A unas siete horas de iniciar allanamientos simultáneos en dos comercios de Villa Mercedes, en busca de evidencia sobre el paradero de los fondos públicos presuntamente desaparecidos en el Molino Fénix, cayó un nuevo sospechoso en la causa que tiene imputados a la exdiputada Anabela Lucero, su pareja el diputado Joaquín Beltrán y los ex funcionarios albertistas Diego Torres, Exequiel Scarel y Enzo Lucero. Se trata de Domingo Christian Hedel Becher. El conocido comerciante de la ciudad fue arrestado este martes por un par de patrulleros que lo esperaba apostado, desde hacía horas, en la autopista de las Serranías Puntanas, a la altura del paraje Liborio Luna.
Los efectivos tenían el dato, desde temprano, que el hombre regresaría de un viaje a Buenos Aires al caer la tarde.

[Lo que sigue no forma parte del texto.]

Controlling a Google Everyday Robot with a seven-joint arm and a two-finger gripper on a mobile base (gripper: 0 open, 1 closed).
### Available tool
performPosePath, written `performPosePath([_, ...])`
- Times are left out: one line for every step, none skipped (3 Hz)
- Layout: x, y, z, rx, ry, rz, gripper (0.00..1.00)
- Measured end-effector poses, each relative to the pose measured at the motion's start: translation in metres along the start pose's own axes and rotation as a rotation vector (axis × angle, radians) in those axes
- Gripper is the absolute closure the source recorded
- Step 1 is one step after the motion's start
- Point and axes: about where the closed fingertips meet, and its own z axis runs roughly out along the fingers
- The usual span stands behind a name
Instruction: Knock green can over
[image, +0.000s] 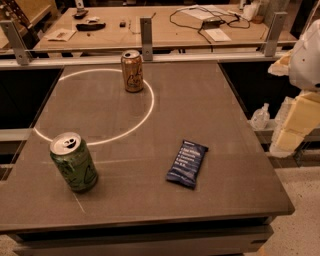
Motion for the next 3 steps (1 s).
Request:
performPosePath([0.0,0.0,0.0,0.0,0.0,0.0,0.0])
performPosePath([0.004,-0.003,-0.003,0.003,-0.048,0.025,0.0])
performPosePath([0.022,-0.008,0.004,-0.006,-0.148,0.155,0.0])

El fiscal instructor 3 de Villa Mercedes, José Olguín, requirió su detención por considerarlo parte de la misma asociación ilícita que, junto a la exdiputada de Alberto Rodríguez Saá y compañía, se apropiaron, a través de facturas falsas, cheques endosados y una docena de “empresas fantasma” de unos 900 millones de pesos durante la administración del Complejo Molino Fénix.
La evidencia recolectada por Olguín y su adjunto Marcelo Palacio Fernández les hace inferir que Becher no cumplía un rol cualquiera en el interior de esa presunta red de corrupción, sino que él era “el último eslabón operativo en esa estructura”.
En su calidad de comerciante de combustibles, se encargaba de recibir “los instrumentos de pago generados a partir de las maniobras investigadas, dándoles
posteriormente un destino que le permitía cancelar obligaciones comerciales propias”, le detalló en exclusiva una fuente a FM Latina sobre la hipótesis que maneja la fiscalía.
Lo llamativo, según la teoría del Ministerio Público Fiscal, es que, a pesar de que formalmente los cheques simulaban ser emitidos a favor de distintas sociedades o personas, dichos boletos de pago
terminaban siempre en manos de Becher.
A continuación, el ahora detenido entregaba esos cheques a una empresa. Cuando el responsable de esa compañía fue interrogado por los investigadores surgió que él recibía los cheques en cuestión como “medio de cancelación de las obligaciones que Becher mantenía con dicha empresa por la adquisición de combustible”. Ese combustible, más tarde, era vendido por quien fue detenido este martes.
Al momento, según las pruebas reunidas por los fiscales, son 23 los cheques provenientes de las empresas investigadas que dejan en una posición comprometedora al conocido comerciante.
En todo ese cuadro de supuesto desvío de fondos, Becher no aparece como “un hecho aislado ni a una relación comercial ocasional”, sino que su intervención constituye una pieza clave en ese “mecanismo organizado, reiterado y funcional” que permitía transformar y canalizar los fondos obtenidos con los artilugios malhabidos, sostienen Olguín y Palacio Fernández.